Any pictures in the records below must be left out when you repeat the lines from the line containing "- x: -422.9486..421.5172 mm" through the line containing "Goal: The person" exactly.

*** Material for this task Section Begins ***

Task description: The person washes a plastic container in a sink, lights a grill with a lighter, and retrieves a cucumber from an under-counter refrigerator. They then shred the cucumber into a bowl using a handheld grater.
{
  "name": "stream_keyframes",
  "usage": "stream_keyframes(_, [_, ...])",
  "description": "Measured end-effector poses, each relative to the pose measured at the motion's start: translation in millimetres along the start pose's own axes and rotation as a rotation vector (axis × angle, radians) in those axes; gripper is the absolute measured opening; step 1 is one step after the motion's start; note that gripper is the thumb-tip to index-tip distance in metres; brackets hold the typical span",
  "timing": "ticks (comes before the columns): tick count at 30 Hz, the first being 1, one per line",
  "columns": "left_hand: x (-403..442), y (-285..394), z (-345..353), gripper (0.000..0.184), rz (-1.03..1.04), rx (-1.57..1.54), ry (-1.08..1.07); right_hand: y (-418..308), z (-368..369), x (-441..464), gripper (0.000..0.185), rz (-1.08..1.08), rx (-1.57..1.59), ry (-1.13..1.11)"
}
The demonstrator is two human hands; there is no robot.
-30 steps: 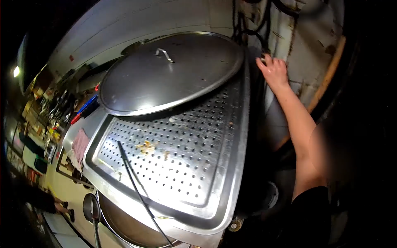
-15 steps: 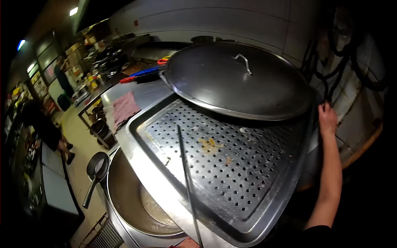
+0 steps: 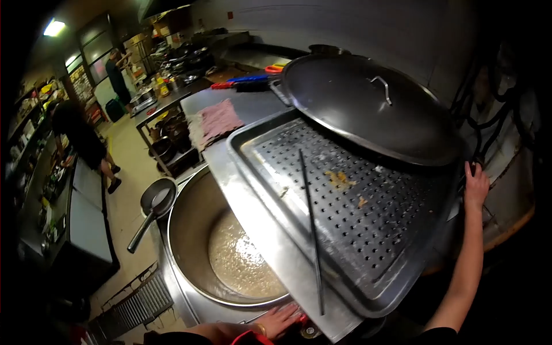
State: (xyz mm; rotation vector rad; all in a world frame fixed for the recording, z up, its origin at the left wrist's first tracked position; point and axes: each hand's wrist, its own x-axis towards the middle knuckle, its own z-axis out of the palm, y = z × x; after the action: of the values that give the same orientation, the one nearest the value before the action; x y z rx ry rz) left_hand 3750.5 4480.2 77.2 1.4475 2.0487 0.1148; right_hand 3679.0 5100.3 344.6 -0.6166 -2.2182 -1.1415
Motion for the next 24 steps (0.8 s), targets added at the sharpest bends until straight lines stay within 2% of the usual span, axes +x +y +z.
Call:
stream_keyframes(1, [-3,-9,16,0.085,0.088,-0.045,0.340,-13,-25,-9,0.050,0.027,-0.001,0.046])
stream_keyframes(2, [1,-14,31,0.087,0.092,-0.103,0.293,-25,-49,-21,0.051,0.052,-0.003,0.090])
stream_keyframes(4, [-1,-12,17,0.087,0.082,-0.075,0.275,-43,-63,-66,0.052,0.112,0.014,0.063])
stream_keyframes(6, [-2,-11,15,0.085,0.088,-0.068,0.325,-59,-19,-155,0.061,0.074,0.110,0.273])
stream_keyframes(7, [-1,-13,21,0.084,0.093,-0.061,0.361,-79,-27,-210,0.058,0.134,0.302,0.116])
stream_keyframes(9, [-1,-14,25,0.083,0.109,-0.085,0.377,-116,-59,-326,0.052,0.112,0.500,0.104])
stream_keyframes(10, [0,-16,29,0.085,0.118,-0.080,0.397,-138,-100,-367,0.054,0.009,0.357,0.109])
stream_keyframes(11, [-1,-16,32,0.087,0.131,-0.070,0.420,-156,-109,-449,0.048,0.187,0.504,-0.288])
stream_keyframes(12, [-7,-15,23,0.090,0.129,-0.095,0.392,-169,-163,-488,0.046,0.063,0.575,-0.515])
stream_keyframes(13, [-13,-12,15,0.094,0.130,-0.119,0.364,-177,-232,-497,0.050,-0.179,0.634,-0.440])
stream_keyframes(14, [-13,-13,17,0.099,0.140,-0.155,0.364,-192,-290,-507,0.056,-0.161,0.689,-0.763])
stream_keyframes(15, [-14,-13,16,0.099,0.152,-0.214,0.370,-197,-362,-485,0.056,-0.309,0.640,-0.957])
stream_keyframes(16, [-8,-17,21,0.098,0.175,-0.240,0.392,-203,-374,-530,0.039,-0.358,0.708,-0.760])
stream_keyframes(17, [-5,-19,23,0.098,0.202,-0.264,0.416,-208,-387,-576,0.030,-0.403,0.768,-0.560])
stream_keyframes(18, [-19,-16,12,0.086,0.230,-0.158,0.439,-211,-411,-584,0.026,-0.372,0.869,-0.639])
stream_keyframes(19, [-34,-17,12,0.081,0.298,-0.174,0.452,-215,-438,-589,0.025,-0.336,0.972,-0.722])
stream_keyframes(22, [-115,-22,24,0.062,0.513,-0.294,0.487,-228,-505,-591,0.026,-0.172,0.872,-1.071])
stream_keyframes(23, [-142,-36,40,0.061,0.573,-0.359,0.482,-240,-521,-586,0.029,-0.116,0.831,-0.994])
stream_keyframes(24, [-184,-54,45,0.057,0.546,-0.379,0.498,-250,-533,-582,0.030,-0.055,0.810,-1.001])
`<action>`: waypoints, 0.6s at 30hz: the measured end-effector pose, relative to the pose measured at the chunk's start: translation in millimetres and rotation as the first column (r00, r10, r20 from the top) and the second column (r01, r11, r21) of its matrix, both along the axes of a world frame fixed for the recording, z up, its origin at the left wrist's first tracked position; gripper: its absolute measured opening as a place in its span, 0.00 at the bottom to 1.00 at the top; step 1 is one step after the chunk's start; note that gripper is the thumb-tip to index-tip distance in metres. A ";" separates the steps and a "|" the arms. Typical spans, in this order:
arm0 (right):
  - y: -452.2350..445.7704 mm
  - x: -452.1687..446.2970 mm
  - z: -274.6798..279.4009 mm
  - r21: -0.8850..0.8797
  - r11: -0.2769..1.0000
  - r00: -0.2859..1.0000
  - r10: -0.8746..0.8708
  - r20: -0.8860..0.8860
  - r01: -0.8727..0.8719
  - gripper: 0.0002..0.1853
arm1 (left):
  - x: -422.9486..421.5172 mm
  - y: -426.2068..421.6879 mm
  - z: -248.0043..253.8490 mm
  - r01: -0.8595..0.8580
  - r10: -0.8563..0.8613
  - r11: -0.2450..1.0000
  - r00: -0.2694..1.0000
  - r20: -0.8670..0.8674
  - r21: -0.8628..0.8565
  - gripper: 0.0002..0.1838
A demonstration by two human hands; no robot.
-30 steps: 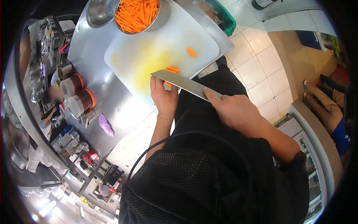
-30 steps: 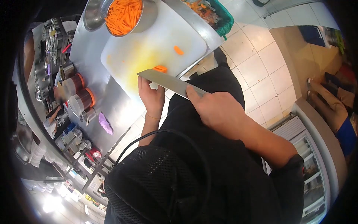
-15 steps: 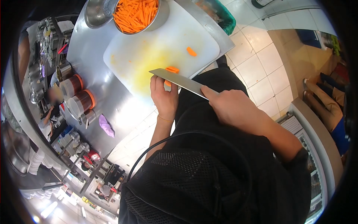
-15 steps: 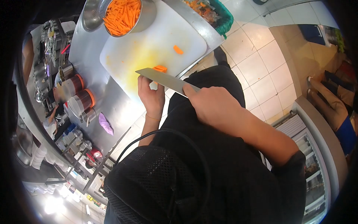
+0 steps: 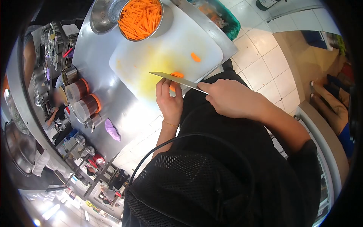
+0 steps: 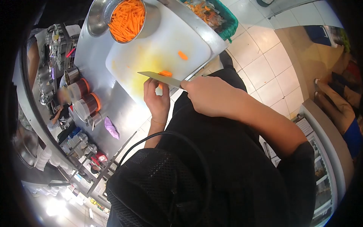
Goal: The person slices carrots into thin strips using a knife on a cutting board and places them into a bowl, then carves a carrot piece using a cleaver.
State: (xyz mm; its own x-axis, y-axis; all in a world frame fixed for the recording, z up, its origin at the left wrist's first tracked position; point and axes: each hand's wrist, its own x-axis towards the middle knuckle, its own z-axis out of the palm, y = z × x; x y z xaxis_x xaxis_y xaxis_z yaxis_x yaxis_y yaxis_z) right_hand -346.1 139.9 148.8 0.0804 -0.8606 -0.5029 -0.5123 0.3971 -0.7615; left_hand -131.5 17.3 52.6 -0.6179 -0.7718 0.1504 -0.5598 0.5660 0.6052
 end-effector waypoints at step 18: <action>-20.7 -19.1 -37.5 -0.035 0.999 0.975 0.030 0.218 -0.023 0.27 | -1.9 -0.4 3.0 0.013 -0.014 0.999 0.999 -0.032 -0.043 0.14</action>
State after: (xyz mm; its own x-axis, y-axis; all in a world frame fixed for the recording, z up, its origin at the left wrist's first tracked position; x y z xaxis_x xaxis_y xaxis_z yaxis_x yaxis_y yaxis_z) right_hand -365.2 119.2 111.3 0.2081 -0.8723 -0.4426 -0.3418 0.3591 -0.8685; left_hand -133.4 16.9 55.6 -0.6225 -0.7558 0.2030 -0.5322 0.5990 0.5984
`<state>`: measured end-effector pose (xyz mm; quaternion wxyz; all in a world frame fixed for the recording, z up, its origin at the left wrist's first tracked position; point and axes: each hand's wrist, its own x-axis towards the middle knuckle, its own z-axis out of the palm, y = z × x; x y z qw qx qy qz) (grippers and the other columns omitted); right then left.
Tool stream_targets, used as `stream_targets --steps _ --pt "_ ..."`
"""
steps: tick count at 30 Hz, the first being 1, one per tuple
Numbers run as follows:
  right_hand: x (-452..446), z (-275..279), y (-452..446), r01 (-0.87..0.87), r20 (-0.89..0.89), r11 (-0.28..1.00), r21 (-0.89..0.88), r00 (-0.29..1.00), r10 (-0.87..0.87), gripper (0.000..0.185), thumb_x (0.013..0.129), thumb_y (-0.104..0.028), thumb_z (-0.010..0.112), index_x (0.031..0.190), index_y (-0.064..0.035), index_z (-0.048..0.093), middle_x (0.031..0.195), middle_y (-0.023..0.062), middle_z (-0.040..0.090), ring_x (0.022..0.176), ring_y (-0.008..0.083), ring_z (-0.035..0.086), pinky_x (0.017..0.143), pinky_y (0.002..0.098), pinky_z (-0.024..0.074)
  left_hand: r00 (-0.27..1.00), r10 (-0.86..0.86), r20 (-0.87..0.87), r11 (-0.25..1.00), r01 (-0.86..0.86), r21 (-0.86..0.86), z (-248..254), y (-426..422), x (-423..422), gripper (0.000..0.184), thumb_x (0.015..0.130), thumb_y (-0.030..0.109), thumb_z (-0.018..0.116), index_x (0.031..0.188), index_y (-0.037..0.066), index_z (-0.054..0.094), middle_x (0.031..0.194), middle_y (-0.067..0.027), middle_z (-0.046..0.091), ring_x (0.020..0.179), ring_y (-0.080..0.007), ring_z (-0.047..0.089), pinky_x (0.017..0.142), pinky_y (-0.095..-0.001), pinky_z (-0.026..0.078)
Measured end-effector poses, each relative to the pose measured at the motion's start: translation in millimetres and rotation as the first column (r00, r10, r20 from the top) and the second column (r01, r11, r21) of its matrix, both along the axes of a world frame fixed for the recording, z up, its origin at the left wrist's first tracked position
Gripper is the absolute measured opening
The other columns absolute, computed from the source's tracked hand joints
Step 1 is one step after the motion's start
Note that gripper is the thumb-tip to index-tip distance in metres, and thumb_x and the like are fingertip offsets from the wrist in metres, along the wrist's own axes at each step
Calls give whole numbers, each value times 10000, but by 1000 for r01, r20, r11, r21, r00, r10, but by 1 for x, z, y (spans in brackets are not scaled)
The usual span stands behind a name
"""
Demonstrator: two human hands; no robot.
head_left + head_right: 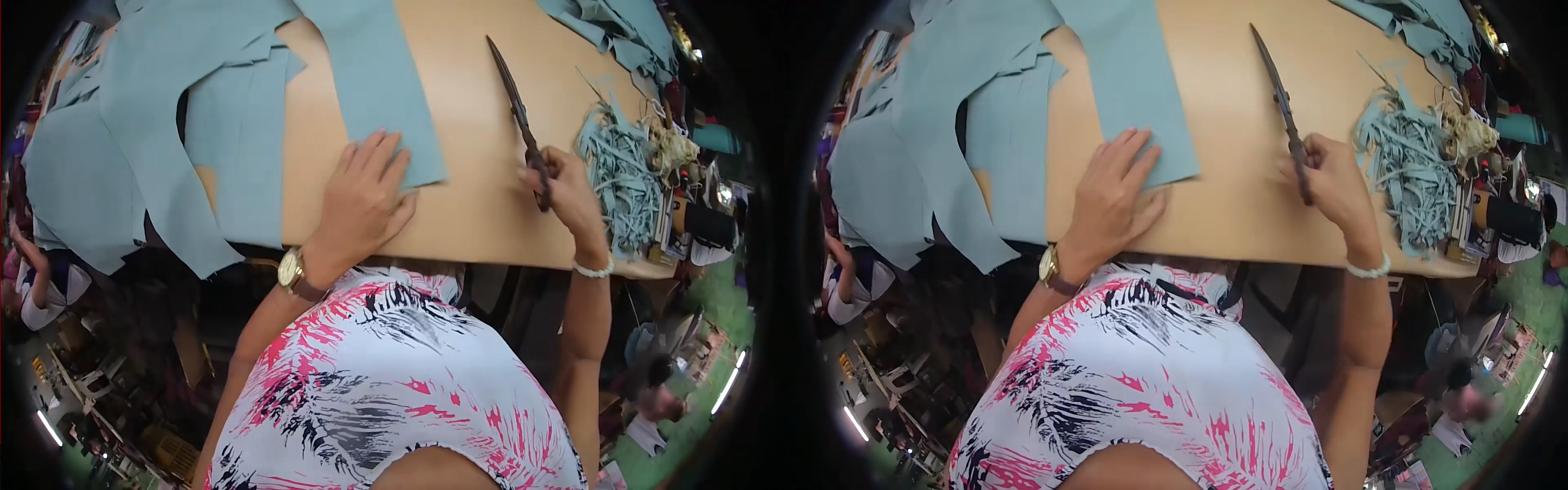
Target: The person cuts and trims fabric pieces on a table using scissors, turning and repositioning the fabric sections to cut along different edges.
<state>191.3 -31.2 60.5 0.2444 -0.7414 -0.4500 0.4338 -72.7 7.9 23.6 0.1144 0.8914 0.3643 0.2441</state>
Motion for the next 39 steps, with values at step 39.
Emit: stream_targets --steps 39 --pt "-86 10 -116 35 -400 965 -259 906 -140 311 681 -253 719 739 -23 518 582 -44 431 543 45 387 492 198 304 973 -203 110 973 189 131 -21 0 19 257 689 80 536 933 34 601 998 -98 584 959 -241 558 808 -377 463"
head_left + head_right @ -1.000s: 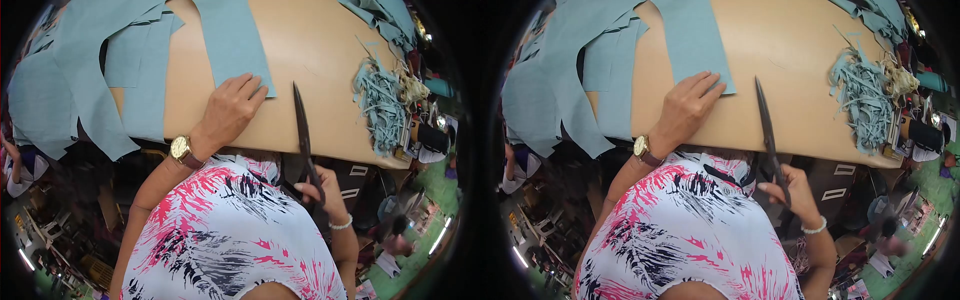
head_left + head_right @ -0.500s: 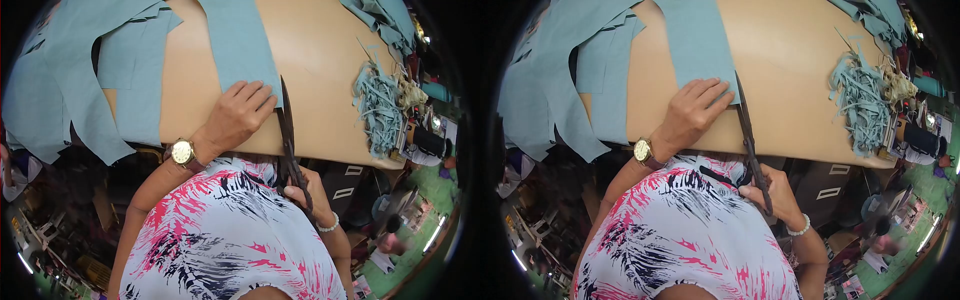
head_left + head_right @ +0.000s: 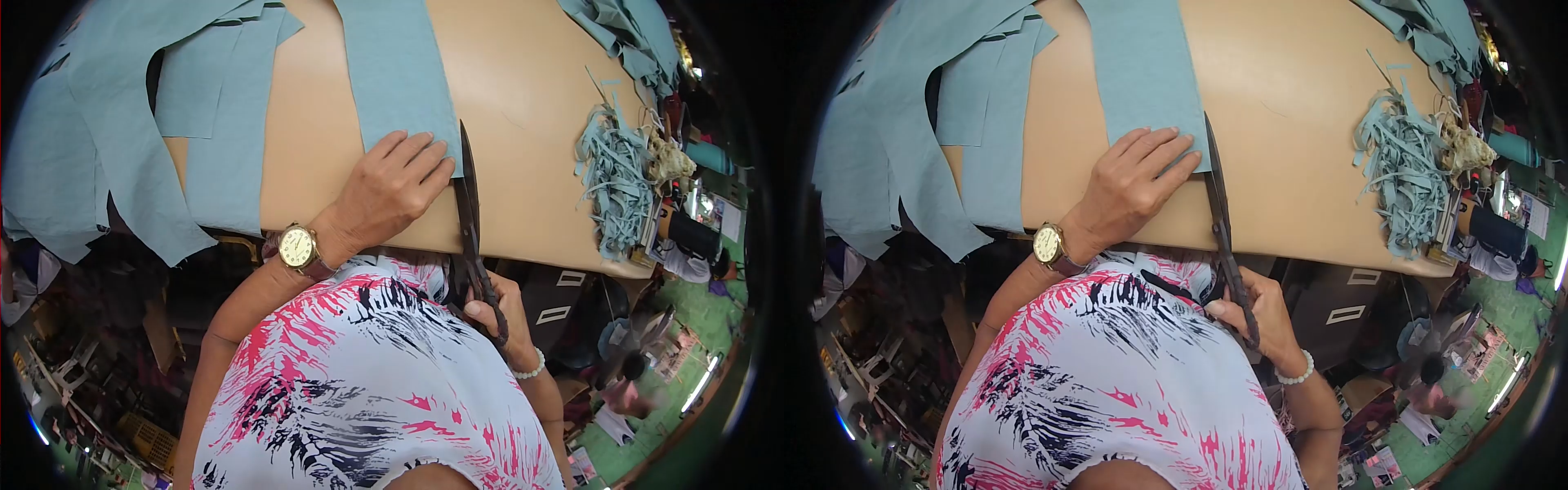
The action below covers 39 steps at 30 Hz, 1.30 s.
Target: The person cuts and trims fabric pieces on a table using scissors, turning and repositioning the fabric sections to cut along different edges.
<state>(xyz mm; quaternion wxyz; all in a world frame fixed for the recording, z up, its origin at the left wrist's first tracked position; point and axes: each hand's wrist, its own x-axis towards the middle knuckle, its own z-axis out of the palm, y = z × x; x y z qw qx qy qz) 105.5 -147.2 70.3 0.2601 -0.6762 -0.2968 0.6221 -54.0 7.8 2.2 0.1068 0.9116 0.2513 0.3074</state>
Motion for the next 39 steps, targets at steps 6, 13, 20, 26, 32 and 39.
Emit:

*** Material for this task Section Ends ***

## Result
  - x: -422.9486..421.5172 mm
  - y: -426.2068..421.6879 mm
  - z: -248.0043..253.8490 mm
  - r01: -0.8595..0.8580
  - r10: -0.8563..0.8613
  - r11: -0.2450..1.0000
  - r00: -0.2694..1.0000
  - r20: -0.8670..0.8674
  - r21: -0.8628..0.8565
  - gripper: 0.0002..0.1838
A demonstration by two human hands; no robot.
-30 steps: 
-30 steps: 
-15 steps: 
-15 steps: 
+0 steps: 
+0 steps: 
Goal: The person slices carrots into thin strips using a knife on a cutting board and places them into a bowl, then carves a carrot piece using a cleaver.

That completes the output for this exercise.